Washington, May 4 – Today, Sen. Bernie Sanders (I-Vt.) and Rep. Ro Khanna (Calif.-17) unveiled the Emergency Medical Supplies Procurement Act to mobilize the federal government to close the gap in the production of health care equipment.
Outrageously, nearly three months after the first known COVID-19 death in the United States, health care providers across the country are continuing to report supply shortages. Unfortunately, the Trump administration has failed to utilize the full powers of the federal government, including special authorities like the Defense Production Act (DPA), to respond to the urgent needs of states and communities to save lives.
Massively increasing our testing capacity must be the foundation to any long-term plan to return to in-person educational institutions, businesses, and public settings. Testing in the United States has plateaued at 100,000 to 200,000 tests per day due to continued shortages of key supplies and materials. Public health experts estimate that the U.S. must increase testing to 500,000 to one million people per day before considering relaxation of social distancing and stay-at-home orders. Health providers and testing centers are reporting continued shortages of swabs, reagents, RNA extraction kits, and other personal protective and testing equipment, severely limiting their ability to scale-up private and publicly operated testing centers.

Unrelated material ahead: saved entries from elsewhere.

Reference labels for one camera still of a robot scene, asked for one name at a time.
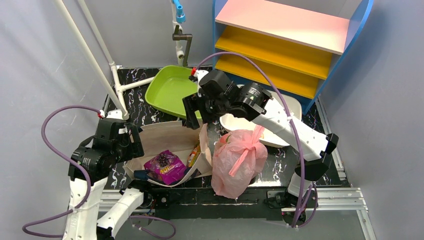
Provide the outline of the cream canvas tote bag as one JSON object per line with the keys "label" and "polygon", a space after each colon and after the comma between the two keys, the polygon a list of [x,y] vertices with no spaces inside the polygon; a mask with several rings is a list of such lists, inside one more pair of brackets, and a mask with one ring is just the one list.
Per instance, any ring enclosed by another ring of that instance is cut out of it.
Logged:
{"label": "cream canvas tote bag", "polygon": [[[212,154],[209,148],[208,125],[200,124],[193,130],[183,126],[182,121],[159,122],[141,127],[139,133],[144,156],[134,158],[124,164],[123,169],[131,180],[141,179],[136,171],[145,170],[144,164],[163,151],[169,150],[177,155],[186,166],[185,176],[172,185],[153,180],[148,176],[147,181],[166,188],[176,187],[191,179],[210,176],[212,174]],[[199,144],[201,153],[192,167],[187,167],[188,157],[193,148]]]}

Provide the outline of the orange snack packet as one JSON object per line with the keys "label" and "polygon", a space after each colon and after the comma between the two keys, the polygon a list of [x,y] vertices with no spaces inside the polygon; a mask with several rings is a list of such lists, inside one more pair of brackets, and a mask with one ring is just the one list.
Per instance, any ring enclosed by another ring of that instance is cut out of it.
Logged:
{"label": "orange snack packet", "polygon": [[201,148],[200,148],[200,145],[197,144],[193,148],[193,150],[191,151],[190,155],[188,156],[187,167],[191,168],[195,164],[195,162],[198,159],[200,153],[201,153]]}

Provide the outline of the purple snack packet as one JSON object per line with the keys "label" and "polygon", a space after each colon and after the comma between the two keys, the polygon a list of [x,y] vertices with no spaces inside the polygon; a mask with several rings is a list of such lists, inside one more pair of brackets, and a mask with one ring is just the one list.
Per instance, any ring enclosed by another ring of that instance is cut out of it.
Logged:
{"label": "purple snack packet", "polygon": [[153,180],[168,186],[179,182],[187,169],[180,158],[169,150],[159,153],[143,166]]}

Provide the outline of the pink plastic grocery bag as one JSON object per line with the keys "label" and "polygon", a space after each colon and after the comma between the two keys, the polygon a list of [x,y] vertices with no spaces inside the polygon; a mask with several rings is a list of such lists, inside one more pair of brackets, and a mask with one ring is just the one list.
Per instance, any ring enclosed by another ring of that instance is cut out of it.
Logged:
{"label": "pink plastic grocery bag", "polygon": [[212,156],[211,187],[216,195],[238,198],[263,171],[268,158],[268,150],[260,142],[264,131],[257,125],[254,130],[234,130],[219,139]]}

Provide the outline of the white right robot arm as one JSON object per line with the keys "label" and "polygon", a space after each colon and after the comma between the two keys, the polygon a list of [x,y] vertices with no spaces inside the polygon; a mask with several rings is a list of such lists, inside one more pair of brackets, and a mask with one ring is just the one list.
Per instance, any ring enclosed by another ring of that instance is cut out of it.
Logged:
{"label": "white right robot arm", "polygon": [[196,117],[199,112],[203,123],[230,114],[270,131],[299,153],[300,162],[287,189],[298,198],[304,197],[312,182],[326,173],[328,157],[339,137],[319,133],[292,116],[282,96],[274,97],[255,82],[237,85],[221,70],[193,69],[188,78],[197,84],[197,91],[182,99],[186,127],[200,127]]}

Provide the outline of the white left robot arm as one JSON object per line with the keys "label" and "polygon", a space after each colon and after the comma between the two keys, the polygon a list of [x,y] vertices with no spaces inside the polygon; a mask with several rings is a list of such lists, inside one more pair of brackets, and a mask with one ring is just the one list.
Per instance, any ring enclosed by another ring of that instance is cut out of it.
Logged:
{"label": "white left robot arm", "polygon": [[138,128],[122,119],[103,118],[95,135],[80,143],[69,166],[70,214],[64,240],[113,240],[131,213],[144,202],[136,188],[124,191],[108,212],[98,217],[103,190],[114,166],[144,156]]}

While Congress recently appropriated $1 billion to the Defense Production Act, that pales in comparison to the amount of supplies needed to protect frontline health care workers and increase testing capacity. The Sanders-Khanna legislation provides an additional $75 billion for the Trump administration to purchase or manufacture personal protective equipment (such as surgical masks, N-95 respirator masks, surgical gowns, and face visors); ventilators; testing reagents and compounds; approved vaccines, therapeutics, diagnostics, pharmaceuticals; and any other medical supplies or hospital infrastructure that are necessary.
The legislation would also require the Trump administration to respond to state requests for urgent and critical health care supplies as quickly and aggressively as possible using special authorities such as the DPA, National Emergencies Act, and Stafford Act. Additionally, the Sanders-Khanna legislation incorporates forceful oversight and accountability provisions to ensure that no member of the Trump family or administration personally benefits from this funding. The bill also requires the submission of a weekly report on the implementation and obligation of resources to states and other localities.
“The United States is the richest country in the world. There is no excuse for our medical professionals and essential workers not to have the masks, gloves, gowns and tests they need to keep safe, treat their patients and stop the spread of this deadly pandemic,” said Sanders. “States and cities should not be forced to bid against each other for scarce and overpriced medical equipment. Congress must explicitly authorize that the Defense Production Act is fully utilized to demand that the private sector manufacture the equipment and products that our medical personnel, patients, and frontline workers desperately need.”
In order to safely reopen our economy, we must vastly increase our national testing capacity to one million people per day,” said Rep. Ro Khanna. “It’s been three months, but somehow the Trump Administration continues to drag its feet in ramping up the production of critical testing and protective equipment that our health care providers are begging for. As a member of the White House Coronavirus Advisory Council, I will continue to push President Trump to take leadership in providing the tools we need to tackle this crisis. Testing is the key to safely restarting our economy and this bill provides the federal government with the resources and directives that will get us where we need to be.”
Read the legislation here.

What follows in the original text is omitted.